● Task brief
Transcribe the data below verbatim from the line with "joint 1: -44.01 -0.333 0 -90" to the line with "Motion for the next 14". Include both of those lines.

*** Data shown Section Begins ***

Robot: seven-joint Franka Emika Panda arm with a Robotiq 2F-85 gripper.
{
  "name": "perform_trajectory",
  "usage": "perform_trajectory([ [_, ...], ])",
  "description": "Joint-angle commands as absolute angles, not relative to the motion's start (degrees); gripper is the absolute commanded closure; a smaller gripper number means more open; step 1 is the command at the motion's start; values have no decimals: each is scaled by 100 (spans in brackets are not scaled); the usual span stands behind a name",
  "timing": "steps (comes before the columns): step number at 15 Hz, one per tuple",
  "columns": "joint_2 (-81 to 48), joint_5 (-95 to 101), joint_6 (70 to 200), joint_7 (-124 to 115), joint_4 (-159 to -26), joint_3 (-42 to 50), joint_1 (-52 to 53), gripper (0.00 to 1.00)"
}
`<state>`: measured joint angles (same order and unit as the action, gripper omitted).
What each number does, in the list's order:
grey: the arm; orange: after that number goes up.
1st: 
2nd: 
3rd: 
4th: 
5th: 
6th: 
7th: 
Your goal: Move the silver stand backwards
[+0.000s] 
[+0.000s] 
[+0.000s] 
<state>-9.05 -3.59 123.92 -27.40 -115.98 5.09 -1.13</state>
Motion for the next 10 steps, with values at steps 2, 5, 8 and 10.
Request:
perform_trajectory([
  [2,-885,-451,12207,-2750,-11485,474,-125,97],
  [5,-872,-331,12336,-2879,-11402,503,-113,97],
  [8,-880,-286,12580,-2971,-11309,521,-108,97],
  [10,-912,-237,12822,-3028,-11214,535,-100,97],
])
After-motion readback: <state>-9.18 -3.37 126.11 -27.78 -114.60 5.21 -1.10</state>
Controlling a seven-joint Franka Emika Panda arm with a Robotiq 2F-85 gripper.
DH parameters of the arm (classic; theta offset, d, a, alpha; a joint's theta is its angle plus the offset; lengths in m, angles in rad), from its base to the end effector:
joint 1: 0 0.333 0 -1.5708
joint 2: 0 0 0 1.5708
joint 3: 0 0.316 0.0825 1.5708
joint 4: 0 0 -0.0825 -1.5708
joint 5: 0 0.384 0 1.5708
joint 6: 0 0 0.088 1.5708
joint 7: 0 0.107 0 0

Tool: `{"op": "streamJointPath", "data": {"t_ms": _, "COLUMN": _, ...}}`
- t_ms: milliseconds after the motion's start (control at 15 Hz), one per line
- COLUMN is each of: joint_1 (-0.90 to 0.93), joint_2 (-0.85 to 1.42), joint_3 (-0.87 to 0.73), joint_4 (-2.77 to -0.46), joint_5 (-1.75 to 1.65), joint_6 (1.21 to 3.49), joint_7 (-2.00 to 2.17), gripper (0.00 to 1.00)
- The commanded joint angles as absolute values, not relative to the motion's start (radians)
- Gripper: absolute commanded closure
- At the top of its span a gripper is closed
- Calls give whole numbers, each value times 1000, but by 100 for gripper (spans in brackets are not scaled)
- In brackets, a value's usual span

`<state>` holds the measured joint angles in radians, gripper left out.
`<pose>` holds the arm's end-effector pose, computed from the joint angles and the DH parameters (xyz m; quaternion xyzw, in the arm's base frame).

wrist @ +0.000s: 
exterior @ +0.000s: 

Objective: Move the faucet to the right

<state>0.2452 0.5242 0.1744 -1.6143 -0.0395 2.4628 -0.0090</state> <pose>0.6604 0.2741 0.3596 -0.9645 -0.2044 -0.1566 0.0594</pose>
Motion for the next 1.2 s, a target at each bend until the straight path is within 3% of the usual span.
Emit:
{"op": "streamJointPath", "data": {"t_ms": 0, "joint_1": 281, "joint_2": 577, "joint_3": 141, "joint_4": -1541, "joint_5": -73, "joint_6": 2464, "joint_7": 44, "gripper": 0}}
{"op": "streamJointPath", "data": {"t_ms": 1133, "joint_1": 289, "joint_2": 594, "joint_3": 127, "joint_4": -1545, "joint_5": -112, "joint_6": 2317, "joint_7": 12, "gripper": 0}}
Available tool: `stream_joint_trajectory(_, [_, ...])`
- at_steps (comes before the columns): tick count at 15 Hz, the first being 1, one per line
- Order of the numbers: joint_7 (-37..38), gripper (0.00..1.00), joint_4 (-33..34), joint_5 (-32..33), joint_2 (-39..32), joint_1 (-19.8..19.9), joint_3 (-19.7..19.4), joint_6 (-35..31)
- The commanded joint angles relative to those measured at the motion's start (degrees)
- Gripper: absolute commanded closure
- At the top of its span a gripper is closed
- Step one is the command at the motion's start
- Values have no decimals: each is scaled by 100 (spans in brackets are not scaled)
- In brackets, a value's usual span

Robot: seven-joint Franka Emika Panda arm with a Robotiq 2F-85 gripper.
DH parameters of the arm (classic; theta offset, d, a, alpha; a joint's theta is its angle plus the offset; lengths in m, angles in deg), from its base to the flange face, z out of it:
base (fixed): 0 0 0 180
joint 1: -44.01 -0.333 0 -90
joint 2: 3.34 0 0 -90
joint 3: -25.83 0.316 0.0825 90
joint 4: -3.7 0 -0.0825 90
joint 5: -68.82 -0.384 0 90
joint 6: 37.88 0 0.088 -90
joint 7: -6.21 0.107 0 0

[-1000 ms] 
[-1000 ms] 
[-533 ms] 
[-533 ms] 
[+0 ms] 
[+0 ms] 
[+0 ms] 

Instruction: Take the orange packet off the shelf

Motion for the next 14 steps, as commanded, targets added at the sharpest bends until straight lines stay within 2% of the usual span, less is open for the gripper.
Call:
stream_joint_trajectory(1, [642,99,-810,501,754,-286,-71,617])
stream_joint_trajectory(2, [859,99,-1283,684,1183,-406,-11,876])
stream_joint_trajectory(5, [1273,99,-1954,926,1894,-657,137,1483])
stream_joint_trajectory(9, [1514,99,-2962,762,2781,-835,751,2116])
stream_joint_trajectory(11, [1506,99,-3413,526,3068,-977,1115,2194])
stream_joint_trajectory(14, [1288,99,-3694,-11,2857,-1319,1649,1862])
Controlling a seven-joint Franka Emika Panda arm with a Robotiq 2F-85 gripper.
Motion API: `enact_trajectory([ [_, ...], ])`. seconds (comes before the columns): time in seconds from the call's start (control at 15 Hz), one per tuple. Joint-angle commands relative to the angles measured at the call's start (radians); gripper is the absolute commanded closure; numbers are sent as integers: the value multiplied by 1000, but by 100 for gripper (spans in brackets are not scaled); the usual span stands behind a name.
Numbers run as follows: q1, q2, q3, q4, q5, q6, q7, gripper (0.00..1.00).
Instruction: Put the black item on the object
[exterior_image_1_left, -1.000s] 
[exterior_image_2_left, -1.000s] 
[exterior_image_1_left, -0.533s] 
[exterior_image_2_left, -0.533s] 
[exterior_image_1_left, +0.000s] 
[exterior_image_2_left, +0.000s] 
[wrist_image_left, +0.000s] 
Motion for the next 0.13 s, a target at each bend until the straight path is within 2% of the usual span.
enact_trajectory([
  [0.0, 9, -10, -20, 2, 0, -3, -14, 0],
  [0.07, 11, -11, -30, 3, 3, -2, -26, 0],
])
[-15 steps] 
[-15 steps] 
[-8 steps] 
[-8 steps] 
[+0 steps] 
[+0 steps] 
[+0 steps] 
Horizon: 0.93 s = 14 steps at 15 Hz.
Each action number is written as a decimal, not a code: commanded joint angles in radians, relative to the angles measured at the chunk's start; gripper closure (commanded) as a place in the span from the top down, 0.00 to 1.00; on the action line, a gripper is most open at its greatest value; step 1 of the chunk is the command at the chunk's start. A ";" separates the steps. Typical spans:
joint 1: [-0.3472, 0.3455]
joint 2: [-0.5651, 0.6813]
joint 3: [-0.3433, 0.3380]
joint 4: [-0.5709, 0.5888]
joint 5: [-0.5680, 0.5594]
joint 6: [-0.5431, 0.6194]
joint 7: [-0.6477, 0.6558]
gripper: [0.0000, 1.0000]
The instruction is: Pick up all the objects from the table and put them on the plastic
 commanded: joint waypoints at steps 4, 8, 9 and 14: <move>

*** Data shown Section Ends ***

● Solution
joint 1: -44.01 -0.333 0 -90
joint 2: 3.34 0 0 -90
joint 3: -25.83 0.316 0.0825 90
joint 4: -3.7 0 -0.0825 90
joint 5: -68.82 -0.384 0 90
joint 6: 37.88 0 0.088 -90
joint 7: -6.21 0.107 0 0

[-1000 ms] 
[-1000 ms] 
[-533 ms] 
[-533 ms] 
[+0 ms] 
[+0 ms] 
[+0 ms] 

Instruction: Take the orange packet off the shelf

Motion for the next 14 steps, as commanded, targets added at the sharpest bends until straight lines stay within 2% of the usual span, less is open for the gripper.

Nothing else is required for this exercise.